In instances where data is cheap or large datasets are readily available, we completely agree with the reviewer that the data should be leveraged. However, solely relying on data may not be sufficient to achieve true generalization, and may instead be obfuscating deeper issues within current robot learning methods. In the SO(2) invariance example, random rotations in CV or viewpoint variations in robotics may not truly be capturing the SO(n) group given current architectures [1, 2], indicating that data alone is insufficient for solving generalization.

[1] "Progress and limitations of deep networks to recognize objects in unusual poses."

[2] "On the Ability of Deep Networks to Learn Symmetries from Data: A Neural Kernel Theory."

The environments the authors use are toy control environments...

We agree that exploring this method in more complex environments would be beneficial and are working on extending our approach to benchmarks like Sim2Real transfer of manipulation policies trained via behavior cloning as part of a separate investigation.

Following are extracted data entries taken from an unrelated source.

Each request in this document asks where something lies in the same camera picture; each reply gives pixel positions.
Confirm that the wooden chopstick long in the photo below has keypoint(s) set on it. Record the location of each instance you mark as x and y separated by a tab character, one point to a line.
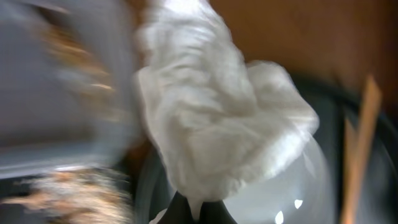
357	146

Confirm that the grey round plate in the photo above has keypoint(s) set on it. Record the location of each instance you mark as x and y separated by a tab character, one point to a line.
303	193

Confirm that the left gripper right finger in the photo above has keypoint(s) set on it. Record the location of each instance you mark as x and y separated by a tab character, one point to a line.
215	213

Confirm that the clear plastic storage bin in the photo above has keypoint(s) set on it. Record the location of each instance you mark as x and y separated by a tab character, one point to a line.
43	126

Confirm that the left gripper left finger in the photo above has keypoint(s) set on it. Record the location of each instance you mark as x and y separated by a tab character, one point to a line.
178	212

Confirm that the food scraps and rice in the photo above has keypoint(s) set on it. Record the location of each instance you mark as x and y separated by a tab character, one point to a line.
86	196

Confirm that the white tissue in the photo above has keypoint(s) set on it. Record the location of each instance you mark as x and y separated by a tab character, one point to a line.
219	124

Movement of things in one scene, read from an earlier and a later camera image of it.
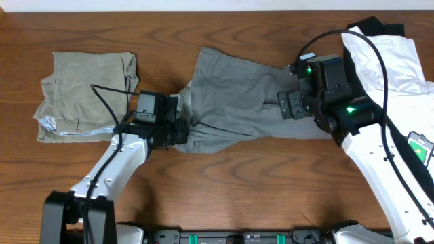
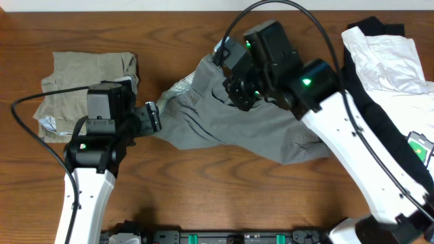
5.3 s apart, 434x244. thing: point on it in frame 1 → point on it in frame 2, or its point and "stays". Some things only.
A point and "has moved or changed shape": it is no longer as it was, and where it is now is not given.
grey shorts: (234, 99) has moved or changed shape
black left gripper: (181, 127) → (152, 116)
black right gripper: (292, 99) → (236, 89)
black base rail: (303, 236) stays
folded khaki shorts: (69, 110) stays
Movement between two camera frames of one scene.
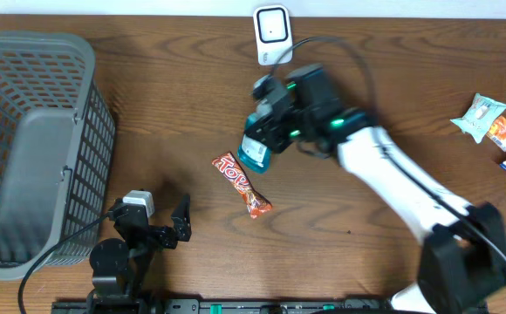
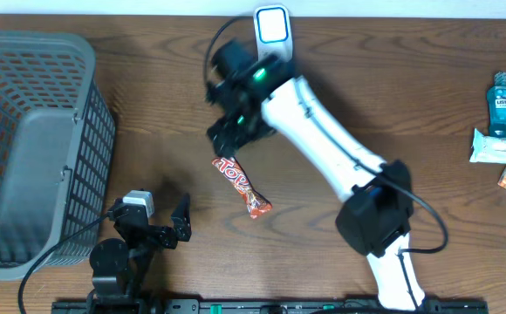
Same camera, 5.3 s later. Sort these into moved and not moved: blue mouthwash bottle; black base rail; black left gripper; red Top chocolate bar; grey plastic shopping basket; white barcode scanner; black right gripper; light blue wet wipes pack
Moved: black right gripper; blue mouthwash bottle; light blue wet wipes pack
Not moved: black base rail; red Top chocolate bar; black left gripper; white barcode scanner; grey plastic shopping basket
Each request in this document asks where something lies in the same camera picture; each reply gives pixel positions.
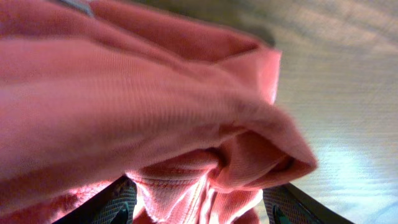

However, the focus of this work is to explore whether combining association with latent disentanglement enables zero-shot generalization—an idea that has not been studied before. To that end, we chose RL as the driving optimizer and the DMControl benchmark so that we can study visual generalization in isolation without worrying about the complexities of Sim2Real, harder tasks, real hardware, etc. We also maintain that visual distribution shifts remain a challenging problem to solve, regardless of the difficulty of the underlying task. Finally, recent works addressing visual generalization in RL, many of which we included as baselines, primarily evaluate on DMControl. Extending our method and all baselines to other benchmarks would be beyond the scope of this study.

审稿人评论

2025-04-09

Thanks to the authors for the rebuttal. I enjoyed reading the rebuttal, the additional experiments and the arguments made in the rebuttal. I will retain my score.

最终决定Accept (poster)

2025-05-01

This paper addresses zero-shot generalization in RL, leveraging disentangled / composable representations in a latent space learned using the QLAE algorithm. The subject of generalization (zero-shot or otherwise) is timely in RL, and it's nice to see this being directly addressed through representation learning. The comparison to and analysis of data augmentation is good, as this is a common technique for improving generalization, and the conclusions are convincing.

There were some concerns about clarity, but these seem to have been sufficiently addressed. Some additional concerns were raised wrt some of the claims wrt disentanglement in the model (and when in the data augmentation experiments), but I'm satisfied with the answers and the reviewers did not raise any additional concerns.

I therefore recommend the paper is accepted to the conference.